Some people just like to look down on service workers. I get the same thing in my job. SOME people like to think we are lower then them because they are snobs and like to feel above us.


----------



## canadian4ever (17 Jan 2009)

Proud_Newfoundlander said:
			
		

> Yeah, but theres 15 coffees for every sandwich lol
> 
> The reason I heard out here is that it costs a certain amount of money every time you swipe with debit, and considering the costs of most items sold that it detracted to much from profit. Im not sure how it works in the rest of canada, though


That's the cost of doing buisness. If they took away debit here there sales would go way down.


----------



## Proud_Newfoundlander (18 Jan 2009)

Hmm, tim cards and debit, i guess they trust the employees to be faster. But timmies is cheap and they are incredible tightwads. If there is any problem , ti is matter of money, as they care little about employees, or else they would have invested sufficient resources in to employee retention, theyre behind the curb on virtually everything from uniforms, to pay, to schedule rotations, to anything else


----------



## Teflon (18 Jan 2009)

canadian4ever said:
			
		

> Is that supposed to be appetizing? Timmie's has REAL CERAMIC MUGS. Tim's is also much faster service then slow as molasses Starbucks.
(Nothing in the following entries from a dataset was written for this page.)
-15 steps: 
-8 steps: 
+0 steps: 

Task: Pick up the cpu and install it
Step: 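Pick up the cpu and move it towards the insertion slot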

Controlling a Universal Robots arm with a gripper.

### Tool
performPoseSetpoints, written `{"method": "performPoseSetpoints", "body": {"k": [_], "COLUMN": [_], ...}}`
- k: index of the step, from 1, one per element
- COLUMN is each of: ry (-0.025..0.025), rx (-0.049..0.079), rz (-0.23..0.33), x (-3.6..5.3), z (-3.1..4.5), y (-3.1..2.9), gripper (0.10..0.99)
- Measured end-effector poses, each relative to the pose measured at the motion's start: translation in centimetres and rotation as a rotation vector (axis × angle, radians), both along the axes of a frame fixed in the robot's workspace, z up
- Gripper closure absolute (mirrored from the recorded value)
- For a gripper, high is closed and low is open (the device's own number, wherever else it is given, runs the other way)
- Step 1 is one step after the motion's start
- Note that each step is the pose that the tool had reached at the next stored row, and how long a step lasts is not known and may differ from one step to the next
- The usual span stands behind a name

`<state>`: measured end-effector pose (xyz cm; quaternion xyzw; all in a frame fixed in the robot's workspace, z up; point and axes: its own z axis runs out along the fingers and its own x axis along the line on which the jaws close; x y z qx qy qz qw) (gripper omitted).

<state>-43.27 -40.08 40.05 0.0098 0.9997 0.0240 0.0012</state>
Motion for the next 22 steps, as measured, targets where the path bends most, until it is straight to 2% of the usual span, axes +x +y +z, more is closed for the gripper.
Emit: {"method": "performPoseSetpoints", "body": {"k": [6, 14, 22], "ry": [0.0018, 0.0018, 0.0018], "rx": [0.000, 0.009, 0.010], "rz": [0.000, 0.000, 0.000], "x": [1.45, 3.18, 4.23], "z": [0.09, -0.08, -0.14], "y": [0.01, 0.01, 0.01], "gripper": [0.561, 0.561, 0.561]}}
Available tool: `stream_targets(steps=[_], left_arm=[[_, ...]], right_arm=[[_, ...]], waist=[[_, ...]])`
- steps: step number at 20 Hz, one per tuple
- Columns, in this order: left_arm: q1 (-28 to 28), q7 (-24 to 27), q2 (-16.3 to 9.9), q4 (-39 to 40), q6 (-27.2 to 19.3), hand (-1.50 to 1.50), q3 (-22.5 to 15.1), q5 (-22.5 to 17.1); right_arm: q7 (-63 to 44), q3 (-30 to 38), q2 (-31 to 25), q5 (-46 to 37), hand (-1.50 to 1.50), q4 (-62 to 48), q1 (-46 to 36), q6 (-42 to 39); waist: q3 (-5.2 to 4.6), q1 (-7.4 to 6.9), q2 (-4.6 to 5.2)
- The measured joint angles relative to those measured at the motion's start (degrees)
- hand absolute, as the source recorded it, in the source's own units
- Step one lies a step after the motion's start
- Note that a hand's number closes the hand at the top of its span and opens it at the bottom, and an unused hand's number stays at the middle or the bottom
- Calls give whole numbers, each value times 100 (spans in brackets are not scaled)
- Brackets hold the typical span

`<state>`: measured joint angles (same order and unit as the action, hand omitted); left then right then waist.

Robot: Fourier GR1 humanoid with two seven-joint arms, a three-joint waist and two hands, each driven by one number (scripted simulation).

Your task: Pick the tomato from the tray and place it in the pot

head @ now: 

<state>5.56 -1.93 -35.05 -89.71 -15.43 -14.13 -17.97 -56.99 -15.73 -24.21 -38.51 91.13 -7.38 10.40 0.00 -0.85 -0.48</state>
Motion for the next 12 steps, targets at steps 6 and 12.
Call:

As opposed to the "fake ceramic mugs" Starbucks uses when you order your coffee to stay?????

Timmies uses disposable cups for to go orders as well


----------



## Sub_Guy (18 Jan 2009)

I am waiting for someone to complain they can't understand the Starbucks menu.....   Seems to be the typical Tims Fanboy comment when comparing the two chains.


----------



## aesop081 (18 Jan 2009)

Proud_Newfoundlander said:
			
		

> But timmies is cheap and they are incredible tightwads.



So Timmies is cheap but only in certain regions ? We have debit here in this province and if my local one is any indication, theres not much of a need for a safe. And the service sure isnt any slower.


----------



## aesop081 (18 Jan 2009)

As for Krispy Kream, well.....

My first time in San Diego i ended up at a hockey game. The arena is next to a KK so i figured i would try it out. The "hot now" sign came on so i go ask for my free doughnut.

"we dont do the free doughnut thing anymore" the guy says

"well, i'll just buy one doughnut please" i respond

the guy get a confused look on his face "just one doughnut ?"

"yes please, just one single doughnut"

"i'm not selling you just one doughnut..........here take a free one and dont tell nobody"

So i walked out of the store with my doughnut to meet up with the rest of my group........

"are they still giving out free doughnuts ?" they asked

"YUP......you should go get yours !!"


----------



## Nfld Sapper (18 Jan 2009)

I just liked it how they uped the price of coffee but didn't inform us before hand, XLG 1.83 here.


----------



## canadian4ever (18 Jan 2009)

Teflon said:
			
		

> As opposed to the "fake ceramic mugs" Starbucks uses when you order your coffee to stay?????
> 
> Timmies uses disposable cups for to go orders as well


I don't think I have ever seen stay in people at the local Starbucks get a mug. Why don't they promote it?? The Tim's does here and the Tim's is much faster even with a much broader menu.


----------



## Kat Stevens (18 Jan 2009)

NFLD Sapper said:
			
		

> I just liked it how they uped the price of coffee but didn't inform us before hand, XLG 1.83 here.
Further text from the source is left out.